1. Ophthalmological measuring system for determining the biometric data of an eye in the context of the pre-operative determination of the replacement or additional lens or refractive interventions, consisting of a combination of an ultrasound-based measuring device (1) and an optical measuring device (2) and an evaluation unit (3) in which measured values of the optical measuring device (2) and / or of the ultrasound-based measuring device (1) are used by the evaluation unit (3) to determine the biometric data of an eye.

2. Ophthalmological measuring system according to claim 1, wherein the optical measuring device (2) based on a short-coherent method optical measuring device or a Scheimpflug camera is used.

3. Ophthalmological measuring system according to claim 1 and 2, in which a lOLMaster® is used as an optical measuring device based on a short-coherent method.

4. Ophthalmological measuring system according to at least one of the preceding claims, in which the measured values of both measuring devices obtained by the evaluation unit (3) are used for mutual calibration, sample eyes being used.
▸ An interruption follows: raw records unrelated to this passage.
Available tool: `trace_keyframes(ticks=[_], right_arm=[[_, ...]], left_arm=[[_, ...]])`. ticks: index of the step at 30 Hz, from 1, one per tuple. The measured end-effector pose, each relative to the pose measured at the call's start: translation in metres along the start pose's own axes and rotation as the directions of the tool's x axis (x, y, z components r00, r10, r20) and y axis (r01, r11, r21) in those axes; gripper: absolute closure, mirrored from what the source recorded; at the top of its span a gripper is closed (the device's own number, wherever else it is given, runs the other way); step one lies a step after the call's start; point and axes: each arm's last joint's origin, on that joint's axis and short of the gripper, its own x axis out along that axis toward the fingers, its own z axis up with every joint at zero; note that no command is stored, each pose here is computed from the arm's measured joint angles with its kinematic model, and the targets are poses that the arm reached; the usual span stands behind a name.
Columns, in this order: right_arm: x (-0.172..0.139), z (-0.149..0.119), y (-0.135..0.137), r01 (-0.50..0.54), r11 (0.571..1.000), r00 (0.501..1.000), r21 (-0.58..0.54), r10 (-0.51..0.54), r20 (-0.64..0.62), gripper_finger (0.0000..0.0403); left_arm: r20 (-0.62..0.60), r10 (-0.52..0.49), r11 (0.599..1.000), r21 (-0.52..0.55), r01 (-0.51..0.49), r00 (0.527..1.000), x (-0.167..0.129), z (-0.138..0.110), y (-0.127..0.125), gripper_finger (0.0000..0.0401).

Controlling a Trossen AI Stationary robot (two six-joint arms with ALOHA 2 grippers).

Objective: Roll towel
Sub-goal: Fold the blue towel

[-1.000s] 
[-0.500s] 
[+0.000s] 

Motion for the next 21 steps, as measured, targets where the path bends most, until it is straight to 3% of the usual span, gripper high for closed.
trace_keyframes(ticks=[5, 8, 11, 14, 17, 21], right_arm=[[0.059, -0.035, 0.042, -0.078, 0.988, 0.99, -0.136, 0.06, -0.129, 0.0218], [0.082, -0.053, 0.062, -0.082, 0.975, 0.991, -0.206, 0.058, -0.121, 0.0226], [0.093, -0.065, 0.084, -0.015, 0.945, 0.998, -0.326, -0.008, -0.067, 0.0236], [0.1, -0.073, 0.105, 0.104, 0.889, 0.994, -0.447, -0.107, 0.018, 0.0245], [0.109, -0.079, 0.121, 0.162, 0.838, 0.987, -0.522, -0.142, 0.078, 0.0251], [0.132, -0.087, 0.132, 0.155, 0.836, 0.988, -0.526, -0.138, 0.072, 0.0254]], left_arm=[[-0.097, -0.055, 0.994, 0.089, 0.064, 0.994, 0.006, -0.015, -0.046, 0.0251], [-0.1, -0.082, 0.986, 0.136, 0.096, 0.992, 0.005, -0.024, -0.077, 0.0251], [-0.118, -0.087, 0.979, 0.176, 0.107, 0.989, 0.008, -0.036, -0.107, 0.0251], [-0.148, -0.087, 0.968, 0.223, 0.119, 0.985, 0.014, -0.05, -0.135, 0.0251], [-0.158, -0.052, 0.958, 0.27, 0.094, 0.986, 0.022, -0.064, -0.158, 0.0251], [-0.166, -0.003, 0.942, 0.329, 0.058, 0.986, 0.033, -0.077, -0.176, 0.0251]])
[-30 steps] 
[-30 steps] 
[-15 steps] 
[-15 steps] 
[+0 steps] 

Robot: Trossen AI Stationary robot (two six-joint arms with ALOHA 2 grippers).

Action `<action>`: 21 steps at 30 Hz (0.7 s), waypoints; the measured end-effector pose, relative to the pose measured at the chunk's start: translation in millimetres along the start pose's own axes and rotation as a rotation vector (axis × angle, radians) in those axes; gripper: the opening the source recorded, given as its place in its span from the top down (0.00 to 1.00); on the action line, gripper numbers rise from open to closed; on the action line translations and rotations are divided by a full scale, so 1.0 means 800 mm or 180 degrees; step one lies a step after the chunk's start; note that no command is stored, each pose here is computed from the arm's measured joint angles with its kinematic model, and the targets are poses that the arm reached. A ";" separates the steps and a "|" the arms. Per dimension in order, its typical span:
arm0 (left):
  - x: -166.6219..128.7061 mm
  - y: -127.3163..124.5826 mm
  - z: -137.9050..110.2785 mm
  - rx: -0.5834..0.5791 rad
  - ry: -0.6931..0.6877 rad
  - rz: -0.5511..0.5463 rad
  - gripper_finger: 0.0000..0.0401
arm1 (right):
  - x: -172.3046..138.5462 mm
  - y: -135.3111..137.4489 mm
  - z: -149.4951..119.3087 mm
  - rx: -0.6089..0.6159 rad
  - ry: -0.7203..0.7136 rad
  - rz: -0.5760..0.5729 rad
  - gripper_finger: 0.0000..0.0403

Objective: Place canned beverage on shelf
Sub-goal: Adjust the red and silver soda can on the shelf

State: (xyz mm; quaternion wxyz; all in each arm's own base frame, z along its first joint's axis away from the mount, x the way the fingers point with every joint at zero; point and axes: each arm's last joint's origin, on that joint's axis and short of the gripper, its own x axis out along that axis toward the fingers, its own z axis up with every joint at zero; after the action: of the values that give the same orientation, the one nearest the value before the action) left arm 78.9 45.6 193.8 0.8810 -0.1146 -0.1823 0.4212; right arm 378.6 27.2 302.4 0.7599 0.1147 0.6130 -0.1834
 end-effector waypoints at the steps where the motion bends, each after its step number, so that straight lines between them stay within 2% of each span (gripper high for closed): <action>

5. Ophthalmological measuring system according to at least one of the preceding claims, wherein the measuring system is designed as a workstation with two separate measuring devices, wherein the measured data are transmitted via data connection (4).

6. Ophthalmological measuring system according to at least one of the preceding claims, wherein both measuring devices are integrated into one device.

7. Ophthalmological measuring system according to at least one of the preceding claims, in which the measuring system has connections and / or data lines (4) to another device.

8. A method for determining the biometric data of an eye in the context of the pre-operative determination of the replacement or additional lens or refractive interventions, in which an evaluation unit (3) measured values of an ultrasound-based measuring device (1) and / or an optical measuring device (2 ) from which the evaluation unit (3) determines the parameters of the lenses to be implanted using known formulas and calculation methods.

9. The method according to claim 8, wherein the evaluation unit (3) measured values of both measuring devices (1, 2) are supplied, determined by the evaluation unit (3) the parameters of the lenses to be implanted using known formulas and calculation methods and these are compared.

10. The method according to at least one of claims 8 and 9, wherein the obtained measured values of both measuring devices (1, 2) are used for mutual calibration, with sample eyes are used.

11. The method according to at least one of claims 8 to 10, wherein the obtained measured values of both measuring devices (1, 2) are used to optimize the lens constant.

12. The method according to at least one of claims 8 to 11, wherein the measurement data of two separate measuring devices (1, 2) of the evaluation unit (3) of the respective measuring device (1 or 2) further processed and the measurement results via a data link (4) to the each other meter (2 or 1) to be handed over.